NAME

Treex::PML::IO - I/O support functions used by Treex::PML

DESCRIPTION

This module implements various I/O and filesystem related functions used by Treex::PML.

The current implementation supports the following protocols for reading:

  http, https, ftp, gopher, news - reading (POSIX and Windows)

  ssh, fish, sftp - reading/writing on POSIX systems via secure shell copy
                    or the kioclient from KDE.

The module attempts to handle GNU Zip-compressed files (suffix .gz) transparently.

FUNCTIONS

DirPart($path)

Returns directory part of a given path (including volume).

CallerDir($rel_path?)

If called without an argument, returns the directory of the perl module or macro-file that invoked this macro.

If a relative path is given as an argument, a respective absolute path is computed based on the caller's directory and returned.

register_input_protocol_handler($scheme,$callback)

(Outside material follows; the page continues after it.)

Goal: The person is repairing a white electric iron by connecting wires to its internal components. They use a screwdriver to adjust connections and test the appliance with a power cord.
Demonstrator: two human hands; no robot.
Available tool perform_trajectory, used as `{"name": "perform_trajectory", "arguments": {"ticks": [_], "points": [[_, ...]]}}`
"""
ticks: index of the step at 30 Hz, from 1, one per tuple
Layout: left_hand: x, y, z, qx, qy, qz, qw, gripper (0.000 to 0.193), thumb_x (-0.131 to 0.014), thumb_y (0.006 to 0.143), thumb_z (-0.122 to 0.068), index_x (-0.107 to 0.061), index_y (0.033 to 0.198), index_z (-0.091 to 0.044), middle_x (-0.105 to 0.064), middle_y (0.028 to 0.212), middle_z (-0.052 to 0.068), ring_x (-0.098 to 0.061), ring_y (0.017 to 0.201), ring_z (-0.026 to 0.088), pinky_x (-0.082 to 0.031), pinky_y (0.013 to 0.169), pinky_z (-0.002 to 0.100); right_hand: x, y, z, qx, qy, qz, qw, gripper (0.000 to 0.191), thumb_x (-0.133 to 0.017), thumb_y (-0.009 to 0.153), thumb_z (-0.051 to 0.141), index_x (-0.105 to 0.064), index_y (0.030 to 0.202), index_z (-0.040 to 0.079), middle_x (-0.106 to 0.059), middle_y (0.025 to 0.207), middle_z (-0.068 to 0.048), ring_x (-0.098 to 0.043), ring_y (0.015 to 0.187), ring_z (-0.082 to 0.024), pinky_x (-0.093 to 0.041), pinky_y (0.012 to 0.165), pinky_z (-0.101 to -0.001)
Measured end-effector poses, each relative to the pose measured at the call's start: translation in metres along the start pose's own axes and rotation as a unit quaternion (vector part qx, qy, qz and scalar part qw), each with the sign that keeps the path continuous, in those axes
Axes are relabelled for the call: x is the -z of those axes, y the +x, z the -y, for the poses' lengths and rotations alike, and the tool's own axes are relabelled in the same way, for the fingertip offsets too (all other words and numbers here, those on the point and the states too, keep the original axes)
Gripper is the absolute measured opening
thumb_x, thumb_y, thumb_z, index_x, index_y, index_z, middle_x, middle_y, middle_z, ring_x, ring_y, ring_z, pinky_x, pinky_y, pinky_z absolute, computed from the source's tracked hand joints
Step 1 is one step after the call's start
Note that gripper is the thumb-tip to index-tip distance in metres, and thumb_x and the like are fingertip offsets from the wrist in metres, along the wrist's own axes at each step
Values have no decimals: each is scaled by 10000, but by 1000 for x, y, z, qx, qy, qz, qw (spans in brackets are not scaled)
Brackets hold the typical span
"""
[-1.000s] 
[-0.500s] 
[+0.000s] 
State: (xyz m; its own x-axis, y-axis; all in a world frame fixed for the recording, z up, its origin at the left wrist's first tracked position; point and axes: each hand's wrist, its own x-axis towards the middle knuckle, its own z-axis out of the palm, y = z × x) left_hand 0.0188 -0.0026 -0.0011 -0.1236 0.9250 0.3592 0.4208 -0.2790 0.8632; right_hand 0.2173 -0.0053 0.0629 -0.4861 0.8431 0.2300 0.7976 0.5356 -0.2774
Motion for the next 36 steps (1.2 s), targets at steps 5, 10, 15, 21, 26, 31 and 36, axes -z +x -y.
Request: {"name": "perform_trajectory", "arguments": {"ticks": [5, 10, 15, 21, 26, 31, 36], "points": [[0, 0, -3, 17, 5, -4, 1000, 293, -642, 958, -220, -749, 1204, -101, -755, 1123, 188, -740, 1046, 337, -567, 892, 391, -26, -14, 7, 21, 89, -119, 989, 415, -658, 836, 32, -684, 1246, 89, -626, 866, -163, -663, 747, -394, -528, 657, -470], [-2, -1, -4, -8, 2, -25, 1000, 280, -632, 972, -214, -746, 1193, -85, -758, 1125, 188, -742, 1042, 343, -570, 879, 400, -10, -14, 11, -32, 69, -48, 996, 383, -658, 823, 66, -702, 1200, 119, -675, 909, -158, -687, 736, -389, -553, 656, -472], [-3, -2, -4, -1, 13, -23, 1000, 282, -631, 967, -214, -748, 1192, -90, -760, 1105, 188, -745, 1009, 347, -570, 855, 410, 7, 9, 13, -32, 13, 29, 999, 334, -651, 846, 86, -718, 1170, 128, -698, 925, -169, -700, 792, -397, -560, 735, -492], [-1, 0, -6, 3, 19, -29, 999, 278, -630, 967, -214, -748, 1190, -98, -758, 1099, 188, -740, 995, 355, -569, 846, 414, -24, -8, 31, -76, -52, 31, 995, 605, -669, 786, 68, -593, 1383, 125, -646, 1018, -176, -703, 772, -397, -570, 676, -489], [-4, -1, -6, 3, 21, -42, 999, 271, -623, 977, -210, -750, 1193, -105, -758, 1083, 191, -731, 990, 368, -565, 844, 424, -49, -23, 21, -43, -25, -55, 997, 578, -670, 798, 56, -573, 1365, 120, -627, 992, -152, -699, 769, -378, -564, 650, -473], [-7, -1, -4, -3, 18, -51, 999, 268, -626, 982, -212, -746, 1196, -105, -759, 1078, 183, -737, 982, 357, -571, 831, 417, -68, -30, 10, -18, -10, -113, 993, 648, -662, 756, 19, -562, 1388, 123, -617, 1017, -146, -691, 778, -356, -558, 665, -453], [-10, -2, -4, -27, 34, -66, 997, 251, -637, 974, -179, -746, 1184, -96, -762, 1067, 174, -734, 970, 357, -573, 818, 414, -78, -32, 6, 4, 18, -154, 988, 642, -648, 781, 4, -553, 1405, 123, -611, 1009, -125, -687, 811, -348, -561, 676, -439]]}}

Register a callback to fetch URIs of a given protocol. $scheme is the URI scheme of the protocol (i.e. the first part of an URI preceding the comma, e.g. 'ftp' or 'https'). <$callback> is either a CODE reference or an ARRAY reference whose first element is a CODE reference and the other elements are additional arguments to be passed to the callback prior to the standard arguments.

When the library attempts to fetch a resource from an URI matching given scheme, the callback is invoked with the (optional) user parameters followed by the URI.

The callback function must either return a new URI (typically a file:// URI pointing to a temporary file) and a boolean flag indicating whether the library should attempt to delete the returned file after it finished reading.

If the callback returns the same or another URI with the $scheme, the callback is not reinvoked, but passed on to further processing (i.e. by Treex::PML I/O backends).

unregister_input_protocol_handler($scheme)

Unregister a handler for a given URI scheme.

get_input_protocol_handler($scheme)

Returns the user-defined handler registered for a given URI scheme; if none, undef is returned.

set_encoding($filehandle, $encoding)

Safely resets Perl I/O-layer on a given filehandle to decode or encode from/to a given encoding. This is equivalent to:

   binmode($filehandle,":raw:perlio:encoding($encoding)");

except that errors are turned into warnings.

get_protocol($filename_or_URI)

If the argument is a filename, returns 'file'; if the argument is an URI, returns the URI's scheme. Note: unless the argument is an URI object, a heuristic is used to determine the scheme. To avoid reporting Windows drive names as URI schemes, only URI schemes consisting of at least two characters are supported, i.e. C:foo is considered a file name wheres CC:foo would be an URI with the scheme 'CC'.

quote_filename($string)

Returns given string in shell-quotes with special characters (\, $, ") escaped.

get_filename($URI_or_filename)

Upgrades given string to an URI and if the resulting URI is in the 'file' scheme (e.g. file:///bar/baz), returns the file-name portion of the URI (e.g. /bar/baz). Otherwise returns nothing.

make_abs_URI($URL_or_filename)

Upgrades a given string (URL or filename) into an URI object with absolute path (relative URIs are resolved using the current working directory obtained via Cwd::getcwd())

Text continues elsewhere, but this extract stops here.